| Task statement |
Each line of the data below that holds the word "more" is to be reported in full.

Stored items from a collection

####

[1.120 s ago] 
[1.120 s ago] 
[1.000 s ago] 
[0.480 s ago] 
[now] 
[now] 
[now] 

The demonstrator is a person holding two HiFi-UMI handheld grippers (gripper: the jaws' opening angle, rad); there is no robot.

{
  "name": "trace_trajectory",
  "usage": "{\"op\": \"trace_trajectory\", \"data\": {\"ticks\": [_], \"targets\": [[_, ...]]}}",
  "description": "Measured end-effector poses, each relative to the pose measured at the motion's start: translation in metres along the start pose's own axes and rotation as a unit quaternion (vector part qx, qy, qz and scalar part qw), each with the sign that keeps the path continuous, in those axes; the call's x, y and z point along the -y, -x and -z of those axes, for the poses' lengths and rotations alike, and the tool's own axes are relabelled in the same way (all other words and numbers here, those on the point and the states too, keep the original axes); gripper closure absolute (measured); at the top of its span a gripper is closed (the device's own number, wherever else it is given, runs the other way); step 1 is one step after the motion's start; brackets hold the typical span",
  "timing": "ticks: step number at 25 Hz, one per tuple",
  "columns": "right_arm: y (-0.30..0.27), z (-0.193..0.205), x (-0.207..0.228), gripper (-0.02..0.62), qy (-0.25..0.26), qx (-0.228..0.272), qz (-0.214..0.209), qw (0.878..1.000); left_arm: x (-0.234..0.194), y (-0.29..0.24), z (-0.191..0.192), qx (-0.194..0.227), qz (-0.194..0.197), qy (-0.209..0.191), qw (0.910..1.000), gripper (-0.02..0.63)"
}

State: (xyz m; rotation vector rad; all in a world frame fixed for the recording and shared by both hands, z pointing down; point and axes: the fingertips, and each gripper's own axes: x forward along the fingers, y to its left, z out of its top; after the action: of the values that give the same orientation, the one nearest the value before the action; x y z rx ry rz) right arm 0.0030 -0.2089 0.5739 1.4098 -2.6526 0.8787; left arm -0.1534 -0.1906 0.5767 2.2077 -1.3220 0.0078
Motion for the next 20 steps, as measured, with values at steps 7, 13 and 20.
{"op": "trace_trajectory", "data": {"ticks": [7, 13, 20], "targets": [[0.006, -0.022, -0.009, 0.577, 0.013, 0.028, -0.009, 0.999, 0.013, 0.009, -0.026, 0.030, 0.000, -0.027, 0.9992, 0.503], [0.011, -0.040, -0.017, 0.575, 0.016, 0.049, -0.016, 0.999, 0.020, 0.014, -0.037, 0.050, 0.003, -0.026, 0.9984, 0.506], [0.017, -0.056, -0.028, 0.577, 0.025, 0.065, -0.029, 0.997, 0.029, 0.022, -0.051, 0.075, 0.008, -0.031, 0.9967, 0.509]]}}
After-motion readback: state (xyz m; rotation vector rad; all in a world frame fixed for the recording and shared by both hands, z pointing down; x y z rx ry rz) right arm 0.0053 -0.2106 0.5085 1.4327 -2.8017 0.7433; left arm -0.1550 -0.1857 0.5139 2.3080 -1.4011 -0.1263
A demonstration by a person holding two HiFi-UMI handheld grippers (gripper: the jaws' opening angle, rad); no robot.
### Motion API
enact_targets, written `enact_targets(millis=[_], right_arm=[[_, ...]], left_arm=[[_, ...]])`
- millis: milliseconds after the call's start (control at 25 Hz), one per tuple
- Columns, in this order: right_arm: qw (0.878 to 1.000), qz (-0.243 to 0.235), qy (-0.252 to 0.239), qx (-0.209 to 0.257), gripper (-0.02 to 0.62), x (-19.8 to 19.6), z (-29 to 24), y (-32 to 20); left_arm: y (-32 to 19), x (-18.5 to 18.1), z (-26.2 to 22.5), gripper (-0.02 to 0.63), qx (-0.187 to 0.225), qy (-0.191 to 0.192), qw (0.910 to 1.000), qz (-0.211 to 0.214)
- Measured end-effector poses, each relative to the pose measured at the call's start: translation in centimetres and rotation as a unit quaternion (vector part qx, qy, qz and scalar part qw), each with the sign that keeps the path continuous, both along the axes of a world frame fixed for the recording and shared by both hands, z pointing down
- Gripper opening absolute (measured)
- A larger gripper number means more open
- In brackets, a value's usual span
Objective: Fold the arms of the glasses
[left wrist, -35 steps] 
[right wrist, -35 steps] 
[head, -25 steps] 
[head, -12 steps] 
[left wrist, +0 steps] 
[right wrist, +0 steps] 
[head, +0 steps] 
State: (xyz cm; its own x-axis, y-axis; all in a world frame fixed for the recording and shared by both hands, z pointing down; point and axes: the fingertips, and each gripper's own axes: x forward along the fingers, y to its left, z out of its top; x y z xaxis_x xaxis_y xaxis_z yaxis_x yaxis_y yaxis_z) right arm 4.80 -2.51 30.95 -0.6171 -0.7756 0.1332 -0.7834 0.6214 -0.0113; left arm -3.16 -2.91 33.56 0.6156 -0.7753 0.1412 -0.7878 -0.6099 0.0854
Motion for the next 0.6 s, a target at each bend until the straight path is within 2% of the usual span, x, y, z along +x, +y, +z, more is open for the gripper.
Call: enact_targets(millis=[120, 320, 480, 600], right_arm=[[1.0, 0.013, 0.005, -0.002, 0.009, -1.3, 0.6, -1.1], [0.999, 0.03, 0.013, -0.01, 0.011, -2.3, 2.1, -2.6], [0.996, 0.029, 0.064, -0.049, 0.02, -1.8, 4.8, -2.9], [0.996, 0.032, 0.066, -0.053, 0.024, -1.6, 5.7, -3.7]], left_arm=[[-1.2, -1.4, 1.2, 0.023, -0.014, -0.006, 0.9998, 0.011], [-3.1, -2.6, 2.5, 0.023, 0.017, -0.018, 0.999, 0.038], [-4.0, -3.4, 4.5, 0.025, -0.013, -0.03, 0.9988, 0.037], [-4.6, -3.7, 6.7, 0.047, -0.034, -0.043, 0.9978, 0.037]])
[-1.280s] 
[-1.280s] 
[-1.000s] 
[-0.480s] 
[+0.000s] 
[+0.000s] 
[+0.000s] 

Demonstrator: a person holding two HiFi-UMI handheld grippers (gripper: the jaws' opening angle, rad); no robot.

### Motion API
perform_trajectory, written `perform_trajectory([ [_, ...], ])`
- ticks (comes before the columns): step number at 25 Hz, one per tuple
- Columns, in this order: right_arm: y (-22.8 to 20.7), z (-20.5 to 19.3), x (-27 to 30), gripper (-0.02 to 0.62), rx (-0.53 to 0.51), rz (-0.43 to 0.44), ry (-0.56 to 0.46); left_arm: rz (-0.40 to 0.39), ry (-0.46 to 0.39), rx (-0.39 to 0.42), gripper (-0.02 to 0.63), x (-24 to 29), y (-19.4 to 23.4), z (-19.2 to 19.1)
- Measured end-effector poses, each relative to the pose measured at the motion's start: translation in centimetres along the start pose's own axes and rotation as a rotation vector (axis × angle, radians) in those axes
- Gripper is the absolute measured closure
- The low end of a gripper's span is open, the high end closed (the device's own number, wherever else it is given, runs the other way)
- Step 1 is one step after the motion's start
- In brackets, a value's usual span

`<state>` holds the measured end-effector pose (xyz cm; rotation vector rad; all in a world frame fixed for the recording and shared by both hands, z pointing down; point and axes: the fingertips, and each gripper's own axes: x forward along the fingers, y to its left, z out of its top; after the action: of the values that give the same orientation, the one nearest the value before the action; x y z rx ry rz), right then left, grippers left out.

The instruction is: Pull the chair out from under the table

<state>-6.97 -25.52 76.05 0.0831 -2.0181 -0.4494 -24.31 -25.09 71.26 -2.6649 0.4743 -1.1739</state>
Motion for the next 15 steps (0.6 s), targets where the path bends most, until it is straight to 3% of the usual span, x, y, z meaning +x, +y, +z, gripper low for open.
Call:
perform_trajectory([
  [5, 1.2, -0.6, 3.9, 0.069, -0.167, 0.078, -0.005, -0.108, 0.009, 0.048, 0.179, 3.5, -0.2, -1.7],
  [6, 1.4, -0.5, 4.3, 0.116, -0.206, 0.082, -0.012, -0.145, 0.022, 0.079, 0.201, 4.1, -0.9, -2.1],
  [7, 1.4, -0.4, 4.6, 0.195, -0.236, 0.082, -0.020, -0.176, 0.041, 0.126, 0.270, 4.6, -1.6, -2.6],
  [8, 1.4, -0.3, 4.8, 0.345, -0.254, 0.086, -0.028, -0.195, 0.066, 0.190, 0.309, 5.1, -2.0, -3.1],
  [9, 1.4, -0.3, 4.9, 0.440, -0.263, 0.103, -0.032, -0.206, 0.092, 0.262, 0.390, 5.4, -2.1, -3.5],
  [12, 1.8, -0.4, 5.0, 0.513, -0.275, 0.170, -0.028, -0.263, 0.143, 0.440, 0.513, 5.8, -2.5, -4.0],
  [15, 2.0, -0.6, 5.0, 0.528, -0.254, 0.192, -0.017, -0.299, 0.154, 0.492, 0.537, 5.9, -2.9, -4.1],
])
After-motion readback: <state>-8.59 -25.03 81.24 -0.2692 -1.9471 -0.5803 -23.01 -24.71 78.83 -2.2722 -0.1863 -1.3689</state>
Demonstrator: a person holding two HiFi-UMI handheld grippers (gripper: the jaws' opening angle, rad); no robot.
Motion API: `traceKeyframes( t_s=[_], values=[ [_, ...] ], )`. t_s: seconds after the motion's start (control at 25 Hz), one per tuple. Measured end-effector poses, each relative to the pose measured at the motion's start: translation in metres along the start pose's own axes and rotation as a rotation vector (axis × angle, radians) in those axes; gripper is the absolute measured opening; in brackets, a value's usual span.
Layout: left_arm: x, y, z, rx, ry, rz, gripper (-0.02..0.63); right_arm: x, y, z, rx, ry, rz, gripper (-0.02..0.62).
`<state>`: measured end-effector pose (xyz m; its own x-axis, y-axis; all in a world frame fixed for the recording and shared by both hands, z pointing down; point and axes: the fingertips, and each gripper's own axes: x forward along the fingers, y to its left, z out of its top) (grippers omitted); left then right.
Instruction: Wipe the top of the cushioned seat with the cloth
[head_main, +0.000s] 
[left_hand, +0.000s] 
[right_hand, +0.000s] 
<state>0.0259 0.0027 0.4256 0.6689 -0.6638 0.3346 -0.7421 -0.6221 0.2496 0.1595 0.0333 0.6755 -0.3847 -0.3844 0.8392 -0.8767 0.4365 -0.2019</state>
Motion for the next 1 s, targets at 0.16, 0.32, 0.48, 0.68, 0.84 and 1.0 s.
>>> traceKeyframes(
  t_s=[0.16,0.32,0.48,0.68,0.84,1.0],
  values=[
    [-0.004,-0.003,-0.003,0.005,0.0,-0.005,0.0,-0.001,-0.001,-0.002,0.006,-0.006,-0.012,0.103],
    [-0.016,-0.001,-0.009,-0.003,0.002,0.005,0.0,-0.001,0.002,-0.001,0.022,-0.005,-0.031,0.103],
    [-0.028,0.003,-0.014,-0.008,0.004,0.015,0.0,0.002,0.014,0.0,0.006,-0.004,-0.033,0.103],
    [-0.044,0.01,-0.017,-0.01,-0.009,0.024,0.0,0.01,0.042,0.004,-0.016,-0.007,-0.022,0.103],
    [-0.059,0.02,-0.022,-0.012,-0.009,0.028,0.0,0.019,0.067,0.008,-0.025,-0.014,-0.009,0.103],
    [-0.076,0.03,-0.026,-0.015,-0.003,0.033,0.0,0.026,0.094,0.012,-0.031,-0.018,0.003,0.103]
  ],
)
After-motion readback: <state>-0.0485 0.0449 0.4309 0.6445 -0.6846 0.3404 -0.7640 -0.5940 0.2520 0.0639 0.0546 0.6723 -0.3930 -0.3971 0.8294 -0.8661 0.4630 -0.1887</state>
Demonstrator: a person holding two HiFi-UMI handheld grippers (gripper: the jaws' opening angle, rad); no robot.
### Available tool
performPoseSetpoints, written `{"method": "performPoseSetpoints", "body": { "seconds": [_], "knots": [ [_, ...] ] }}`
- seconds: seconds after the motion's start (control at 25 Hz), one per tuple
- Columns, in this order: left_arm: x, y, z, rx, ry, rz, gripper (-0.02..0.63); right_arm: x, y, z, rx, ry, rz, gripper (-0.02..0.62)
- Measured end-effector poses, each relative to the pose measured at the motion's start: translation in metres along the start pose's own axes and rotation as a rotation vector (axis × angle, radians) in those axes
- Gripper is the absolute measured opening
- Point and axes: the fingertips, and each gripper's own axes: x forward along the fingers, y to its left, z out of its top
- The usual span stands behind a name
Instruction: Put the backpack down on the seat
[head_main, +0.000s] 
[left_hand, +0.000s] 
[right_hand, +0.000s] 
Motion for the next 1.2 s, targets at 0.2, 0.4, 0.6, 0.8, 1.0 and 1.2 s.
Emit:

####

| Answer box |
- A larger gripper number means more open
Motion for the next 0.6 s, a target at each bend until the straight path is within 2% of the usual span, x, y, z along +x, +y, +z, more is open for the gripper.

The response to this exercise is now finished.